(For physical price assessments, see MPOI1.)
Dec. 13 (Bloomberg) -- Palm oil retreated the most in three months on speculation that demand for the commodity used in everything from noodles to biofuels is faltering amid increasing supplies of alternate oils.
The contract for delivery in February lost 2 percent to 2,561 ringgit ($792) a metric ton on the Bursa Malaysia Derivatives, the biggest drop at close for the most active contract since Sept. 10. It was the fifth day of declines, the worst run since July. Futures lost 4.1 percent this week, snapping four weeks of gains.
Palm’s discount to soybean oil was at around $90 a ton today compared with $297 at the beginning of this year, reducing the appeal of the oil that clouds in cooler temperatures, according to data compiled by Bloomberg. Exports from Malaysia to China fell 11 percent in the first 10 days of this month from the same period in November, estimates from SGS (Malaysia) Sdn. show. Shipments to India declined 60 percent and to the E.U. dropped 56 percent.
“Toward the winter, people will probably avoid palm oil,” said Hiro Chai, vice president at CIMB Futures Sdn. in Kuala Lumpur. “Soybean oil is as competitive as palm oil now, so there’s a switch from palm oil usage to soybean oil in these colder months.
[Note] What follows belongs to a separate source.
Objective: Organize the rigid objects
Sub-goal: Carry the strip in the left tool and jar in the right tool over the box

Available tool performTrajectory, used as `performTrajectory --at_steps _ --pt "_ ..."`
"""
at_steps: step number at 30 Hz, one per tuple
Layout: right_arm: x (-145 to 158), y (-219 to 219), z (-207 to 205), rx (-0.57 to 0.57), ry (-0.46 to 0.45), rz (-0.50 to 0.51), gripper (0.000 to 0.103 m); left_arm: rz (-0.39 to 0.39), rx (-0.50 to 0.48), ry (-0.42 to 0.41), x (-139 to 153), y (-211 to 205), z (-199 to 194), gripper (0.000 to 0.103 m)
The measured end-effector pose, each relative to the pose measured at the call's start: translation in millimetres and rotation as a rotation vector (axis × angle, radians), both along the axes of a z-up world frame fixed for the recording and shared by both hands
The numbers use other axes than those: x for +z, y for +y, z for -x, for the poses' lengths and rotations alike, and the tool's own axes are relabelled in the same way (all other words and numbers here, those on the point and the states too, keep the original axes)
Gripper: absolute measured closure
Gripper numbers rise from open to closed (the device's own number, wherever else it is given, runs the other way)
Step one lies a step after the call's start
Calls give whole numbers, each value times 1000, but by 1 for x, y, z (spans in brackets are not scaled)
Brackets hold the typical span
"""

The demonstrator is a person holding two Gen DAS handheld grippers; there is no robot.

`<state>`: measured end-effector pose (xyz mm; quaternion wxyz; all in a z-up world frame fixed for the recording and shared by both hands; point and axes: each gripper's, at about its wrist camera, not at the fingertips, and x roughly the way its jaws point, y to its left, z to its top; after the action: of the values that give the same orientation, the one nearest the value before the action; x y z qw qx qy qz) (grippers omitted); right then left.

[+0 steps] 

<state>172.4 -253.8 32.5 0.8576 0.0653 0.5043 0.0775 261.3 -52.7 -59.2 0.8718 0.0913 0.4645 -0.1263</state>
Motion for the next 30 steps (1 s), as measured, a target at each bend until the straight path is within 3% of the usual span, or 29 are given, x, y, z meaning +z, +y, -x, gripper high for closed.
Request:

That’s why exports are a bit lackluster.”
Global soybean production will reach a record 284.94 million tons in 2013-2014 from 268.02 million a year earlier, the U.S. Department of Agriculture estimates. Canola harvest in Canada, the world’s largest grower, may climb 29 percent to a record 18 million tons, Statistics Canada said Dec. 4.
“There’s a lack of demand,” said Sandeep Bajoria, chief executive officer of Sunvin Group in Mumbai. “India has been buying very little because enough stocks are available and the local crops are are coming into the market. There’s a lot of pressure from soft oils because of the good crops all over.”
Soybean oil for March delivery declined 0.9 percent to 40 cents a pound on the Chicago Board of Trade, extending a 1 percent drop yesterday. Soybeans for delivery in January lost 0.4 percent to $13.18 a bushel, extending yesterday’s 1.5 percent decline, the most since Nov. 15.
Refined palm oil for May delivery fell 2.4 percent to 6,058 yuan ($998) a ton on the Dalian Commodity Exchange, the lowest price at close since Oct. 18. Soybean oil retreated 2.1 percent to 7,044 yuan, the lowest close since Oct. 8.